L'Apocalypse relate des événements qui se sont produits effectivement peu de temps après que ce livre ait été rédigé. Le récit des sept Eglises est un condensé de toute l'histoire de l'Eglise depuis le premier siècle jusqu'à nos jours. En réalité, nous sommes en train de vivre les événements décrits dans ce livre de l'Apocalypse et ce, depuis que l'apôtre en a commencé la rédaction. Tout comme la maman de mon ami missionnaire qui ne s'était pas rendue compte qu'elle était à bord du porte-avion et se demandait où il pouvait bien être. Il n'y a donc aucune incompatibilité entre le fait que l'apôtre Jean annonce l'imminence de ces événements et l'impression de ne pas en voir la réalisation. 

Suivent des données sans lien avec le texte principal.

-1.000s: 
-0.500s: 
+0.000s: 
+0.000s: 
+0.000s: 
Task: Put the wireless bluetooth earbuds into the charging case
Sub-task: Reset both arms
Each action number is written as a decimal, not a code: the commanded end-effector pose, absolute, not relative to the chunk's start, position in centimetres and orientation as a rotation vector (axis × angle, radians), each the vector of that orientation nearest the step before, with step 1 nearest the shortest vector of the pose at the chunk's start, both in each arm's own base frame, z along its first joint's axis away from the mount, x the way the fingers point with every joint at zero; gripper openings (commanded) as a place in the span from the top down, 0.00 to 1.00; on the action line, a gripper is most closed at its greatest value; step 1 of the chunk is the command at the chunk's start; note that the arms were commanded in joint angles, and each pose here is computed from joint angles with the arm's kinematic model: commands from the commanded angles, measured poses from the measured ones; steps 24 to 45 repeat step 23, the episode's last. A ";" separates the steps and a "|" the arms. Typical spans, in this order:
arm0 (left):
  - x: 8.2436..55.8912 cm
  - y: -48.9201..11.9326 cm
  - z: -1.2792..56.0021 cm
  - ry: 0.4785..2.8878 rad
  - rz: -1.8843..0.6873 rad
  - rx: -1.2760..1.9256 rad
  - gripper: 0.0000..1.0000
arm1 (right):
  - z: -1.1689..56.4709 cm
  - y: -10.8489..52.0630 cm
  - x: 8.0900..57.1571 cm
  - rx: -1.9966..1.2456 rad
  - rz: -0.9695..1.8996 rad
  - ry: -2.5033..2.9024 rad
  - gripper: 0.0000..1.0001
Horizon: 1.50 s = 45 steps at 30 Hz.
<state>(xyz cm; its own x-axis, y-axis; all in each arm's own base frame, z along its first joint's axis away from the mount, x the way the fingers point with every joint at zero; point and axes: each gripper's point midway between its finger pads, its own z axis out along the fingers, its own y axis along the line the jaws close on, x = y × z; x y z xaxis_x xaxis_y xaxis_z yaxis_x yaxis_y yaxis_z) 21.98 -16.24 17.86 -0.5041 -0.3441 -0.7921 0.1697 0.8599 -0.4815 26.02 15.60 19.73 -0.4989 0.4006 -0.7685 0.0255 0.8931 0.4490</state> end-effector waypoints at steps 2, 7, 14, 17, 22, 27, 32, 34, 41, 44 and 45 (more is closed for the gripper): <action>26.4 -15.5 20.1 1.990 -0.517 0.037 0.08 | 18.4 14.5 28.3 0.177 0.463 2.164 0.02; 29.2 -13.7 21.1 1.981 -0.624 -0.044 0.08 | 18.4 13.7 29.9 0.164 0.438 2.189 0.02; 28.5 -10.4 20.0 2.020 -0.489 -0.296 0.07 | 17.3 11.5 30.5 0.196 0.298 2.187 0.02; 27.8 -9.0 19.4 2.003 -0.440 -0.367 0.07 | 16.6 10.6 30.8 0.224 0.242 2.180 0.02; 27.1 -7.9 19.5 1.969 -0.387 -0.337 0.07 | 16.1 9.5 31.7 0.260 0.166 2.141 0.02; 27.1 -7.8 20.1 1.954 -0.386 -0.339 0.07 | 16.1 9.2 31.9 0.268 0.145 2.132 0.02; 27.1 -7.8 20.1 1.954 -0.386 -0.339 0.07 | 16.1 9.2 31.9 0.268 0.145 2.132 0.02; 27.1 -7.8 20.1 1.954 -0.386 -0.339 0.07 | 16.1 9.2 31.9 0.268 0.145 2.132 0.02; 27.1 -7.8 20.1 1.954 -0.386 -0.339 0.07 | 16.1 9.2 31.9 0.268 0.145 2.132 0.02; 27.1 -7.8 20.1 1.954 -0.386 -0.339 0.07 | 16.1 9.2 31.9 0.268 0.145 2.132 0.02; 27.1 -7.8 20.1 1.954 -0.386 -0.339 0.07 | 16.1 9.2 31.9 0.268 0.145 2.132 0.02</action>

De tous temps, les lecteurs de la Bible ont cru reconnaître, dans les événements qui leur étaient contemporains, des similitudes avec ceux que décrivait le livre de l'Apocalypse. Ce livre est intemporel. Ce qu'il décrit se répète à chaque époque de l'histoire, c'est pourquoi chaque génération s'y retrouve. Ces choses décrites sont comme les contractions d'une femme en travail, comme le dit le Seigneur par la bouche du prophète Jérémie : "Car je l'ai dit, je l'ai résolu et je ne me repens pas, je ne me rétracterai pas... et toi, dévastée, que vas-tu faire ?... car j'entends comme des cris d'une femme en travail" (Jér. 4:28 à 31). Le "travail" est commencé. Les contractions se rapprochent. Elles préfigurent les derniers événements de l'Histoire (ce sujet est abordé dans l'article "Jérusalem : le dernier conflit et la Venue de Son règne"). Un mot, en hébreu, désigne cet état de fait : "malè", comme lorsqu'un récipient est rempli à raz-bord. Les choses auront bientôt atteint leur plein accomplissement. Dieu sera alors "tout en tous" (Eph. 1:23). 

Pour notre part, nous avons "L'espérance de la vie éternelle promise avant tous les siècles par le Dieu qui ne ment pas et qui a manifesté sa parole en son temps"(Tite 1:2, 3).

"Car le Jour approche, le Jour de l’Éternel approche (Ezéch. 30:2, 3). 

Oui, au vu des prophéties et de la pertinence avec laquelle celles-ci se sont accomplies, on peut sérieusement envisager que celles qui sont encore à venir s'accompliront avec la même ponctualité... en leur temps.

"Car voici, le jour vient" (Malachie 4:1).